Decentralised Content Platforms for Equitable and Privacy-Preserving Media Use in Generative AI

Abstract:
The democratisation of digital content creation tools has transformed media production, enabling individuals to move from being only consumers to active creators. Yet, content marketplaces and AI ecosystems remain highly centralised, limiting transparency, control, and fair compensation. Generative AI (GenAI) systems, trained on massive web-scraped datasets, exacerbate these issues by reusing creative work without consent, attribution, or reward, raising legal and ethical concerns. This thesis explores how decentralisation can redistribute power in the creative economy by giving creators agency over the use of their media in GenAI.

First, we introduce a decentralised registry through which creators can assert opt-in/out preferences for AI training.

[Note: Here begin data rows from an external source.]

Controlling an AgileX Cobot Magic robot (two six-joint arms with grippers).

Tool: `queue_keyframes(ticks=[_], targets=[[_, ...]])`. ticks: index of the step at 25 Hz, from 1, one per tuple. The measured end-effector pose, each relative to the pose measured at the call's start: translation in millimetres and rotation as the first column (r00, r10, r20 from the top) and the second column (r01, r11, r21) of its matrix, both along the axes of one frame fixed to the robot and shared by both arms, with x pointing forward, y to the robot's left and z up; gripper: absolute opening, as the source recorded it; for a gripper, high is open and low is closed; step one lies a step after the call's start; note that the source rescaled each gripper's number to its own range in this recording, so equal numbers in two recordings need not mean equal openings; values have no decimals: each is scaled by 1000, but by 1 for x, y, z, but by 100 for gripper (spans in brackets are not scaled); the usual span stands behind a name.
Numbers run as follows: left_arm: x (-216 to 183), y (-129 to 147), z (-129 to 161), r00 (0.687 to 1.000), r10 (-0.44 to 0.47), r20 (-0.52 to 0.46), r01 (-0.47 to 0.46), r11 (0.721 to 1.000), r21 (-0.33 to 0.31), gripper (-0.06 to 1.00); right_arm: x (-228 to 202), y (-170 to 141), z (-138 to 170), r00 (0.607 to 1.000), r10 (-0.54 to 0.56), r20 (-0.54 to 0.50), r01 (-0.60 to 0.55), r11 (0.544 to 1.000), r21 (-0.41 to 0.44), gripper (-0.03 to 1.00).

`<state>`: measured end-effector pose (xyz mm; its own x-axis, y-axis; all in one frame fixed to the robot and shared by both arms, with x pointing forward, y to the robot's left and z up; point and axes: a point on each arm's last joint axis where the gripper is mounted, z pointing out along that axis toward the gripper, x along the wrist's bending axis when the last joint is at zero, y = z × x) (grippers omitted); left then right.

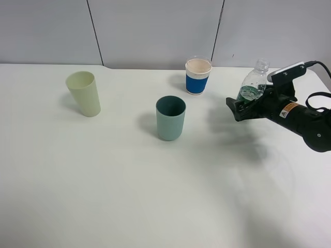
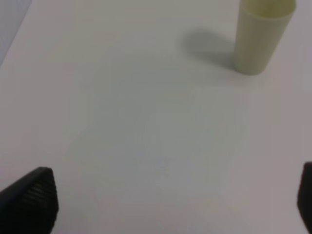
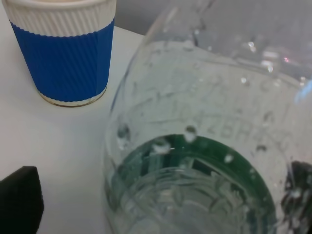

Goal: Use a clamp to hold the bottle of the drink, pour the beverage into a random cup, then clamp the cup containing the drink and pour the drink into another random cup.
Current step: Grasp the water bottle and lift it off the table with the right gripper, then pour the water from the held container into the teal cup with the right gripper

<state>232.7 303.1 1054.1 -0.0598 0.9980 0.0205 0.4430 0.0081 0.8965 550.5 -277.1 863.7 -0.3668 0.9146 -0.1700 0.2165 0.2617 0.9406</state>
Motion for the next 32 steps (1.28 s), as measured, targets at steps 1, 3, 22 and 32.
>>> queue_keyframes(ticks=[1,3,22,32], targets=[[0,0,0,1000,0,0,0,1000,0,100,0,0,0,1000,0,0,0,1000,0,85],[0,0,0,1000,0,0,0,1000,0,100,0,0,0,1000,-3,-4,3,1000,10,51],[0,0,0,1000,0,0,0,1000,0,100,-9,12,25,983,12,-186,1,998,68,0],[0,0,0,1000,0,0,0,1000,0,100,-26,17,86,988,-15,-152,7,999,-54,0]])
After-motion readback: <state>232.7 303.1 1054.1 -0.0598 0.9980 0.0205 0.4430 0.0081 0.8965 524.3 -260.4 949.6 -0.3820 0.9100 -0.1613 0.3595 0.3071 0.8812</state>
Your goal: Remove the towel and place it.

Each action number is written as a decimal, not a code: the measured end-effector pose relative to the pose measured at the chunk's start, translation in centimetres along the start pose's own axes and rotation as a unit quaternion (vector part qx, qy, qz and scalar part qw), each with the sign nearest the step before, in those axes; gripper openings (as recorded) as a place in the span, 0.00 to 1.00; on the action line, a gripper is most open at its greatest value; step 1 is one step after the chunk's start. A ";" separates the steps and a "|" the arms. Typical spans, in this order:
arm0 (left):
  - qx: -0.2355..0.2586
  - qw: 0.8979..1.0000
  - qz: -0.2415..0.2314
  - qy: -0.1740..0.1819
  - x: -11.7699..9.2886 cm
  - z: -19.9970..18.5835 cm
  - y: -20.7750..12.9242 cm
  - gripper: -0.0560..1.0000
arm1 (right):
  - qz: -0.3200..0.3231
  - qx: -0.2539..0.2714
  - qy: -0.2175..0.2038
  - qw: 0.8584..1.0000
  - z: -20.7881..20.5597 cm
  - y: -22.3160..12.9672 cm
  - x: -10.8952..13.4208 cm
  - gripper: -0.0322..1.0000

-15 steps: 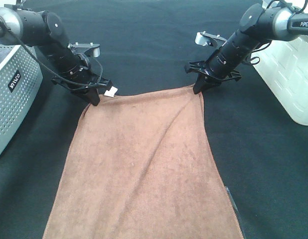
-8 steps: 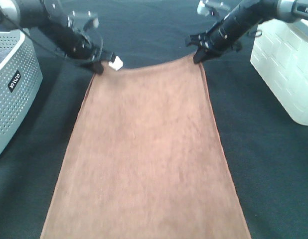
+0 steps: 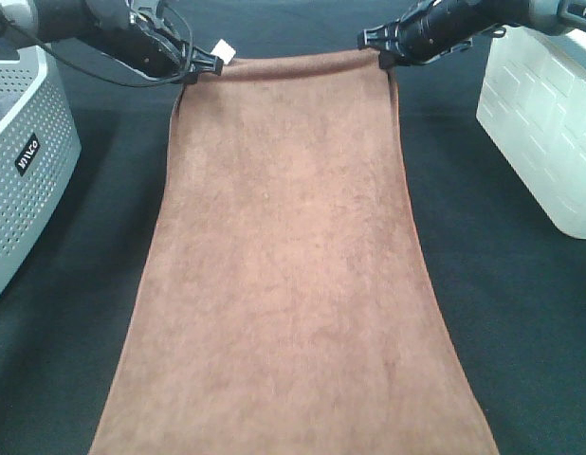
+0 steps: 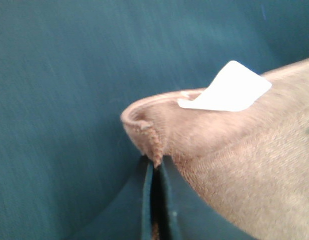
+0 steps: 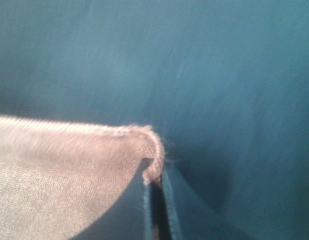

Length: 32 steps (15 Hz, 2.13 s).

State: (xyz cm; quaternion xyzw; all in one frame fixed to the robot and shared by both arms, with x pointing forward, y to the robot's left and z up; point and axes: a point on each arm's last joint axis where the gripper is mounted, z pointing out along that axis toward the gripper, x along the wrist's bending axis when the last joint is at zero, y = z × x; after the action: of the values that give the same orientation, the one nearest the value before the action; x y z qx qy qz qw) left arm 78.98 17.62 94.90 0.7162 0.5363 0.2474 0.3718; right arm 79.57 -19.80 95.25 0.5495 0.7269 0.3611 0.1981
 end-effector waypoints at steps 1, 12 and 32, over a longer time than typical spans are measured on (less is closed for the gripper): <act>-0.013 1.000 0.000 0.004 0.1 0.2 0.1 0.05 | 0.000 -0.011 -0.004 1.000 0.0 0.2 -0.1 0.03; -0.068 0.997 0.020 0.037 1.0 4.3 -3.0 0.05 | 0.008 -0.050 -0.032 0.998 3.6 -2.0 -1.3 0.03; -0.123 0.990 0.022 0.067 1.2 8.1 -7.1 0.34 | 0.061 -0.052 -0.024 0.997 8.4 -5.6 -2.1 0.49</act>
State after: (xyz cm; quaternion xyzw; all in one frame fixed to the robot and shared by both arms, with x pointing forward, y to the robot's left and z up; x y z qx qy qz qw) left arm 81.32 17.68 84.31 0.6584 0.5096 0.3674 0.4146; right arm 82.33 -19.97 85.37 0.5904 0.6674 0.3962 0.2216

Content is embedded with provenance metadata and registered with robust fingerprints, enabling provenance tracing even after editing or manipulation. This establishes machine-readable, traceable consent specification as the foundation for downstream attribution and reward.

Building on this, we propose methods for training data provenance, attribution, and compensation in GenAI training. The Content ARCs (Authenticity, Rights, Compensation) framework defines a scalable protocol for managing rights and creator compensation. We instantiate this in a decentralised system that traces generative outputs back to the most influential training assets and executes royalty payments to contributors. Several practitioner-facing demonstrators developed in collaboration with GLAM (galleries, libraries, archives, and museums) professionals further illustrate how distributed ledgers could reshape licensing and reward in the creative economy.

Further, GenAI models are prone to memorising training data and reproducing it at generation time, a phenomenon that is particularly problematic for copyrighted creative works, where such regurgitation undermines both creator rights and data privacy. To address this challenge, we present a decentralised federated learning protocol for diffusion models that reduces training data memorisation using a novel sample-based metric integrated into the protocol to detect and discourage memorisation. Complementing this, we develop a framework for end-to-end cryptographically verifiable AI pipelines using zero-knowledge proofs to enable trustless, privacy-preserving audits.

Finally, we explore privacy-preserving natural language search across decentralised content repositories using encrypted queries for similarity search at scale. In this way, decentralisation supports discovery and access to creative content, completing a holistic body of work for a fairer, more transparent GenAI ecosystem and creative economy.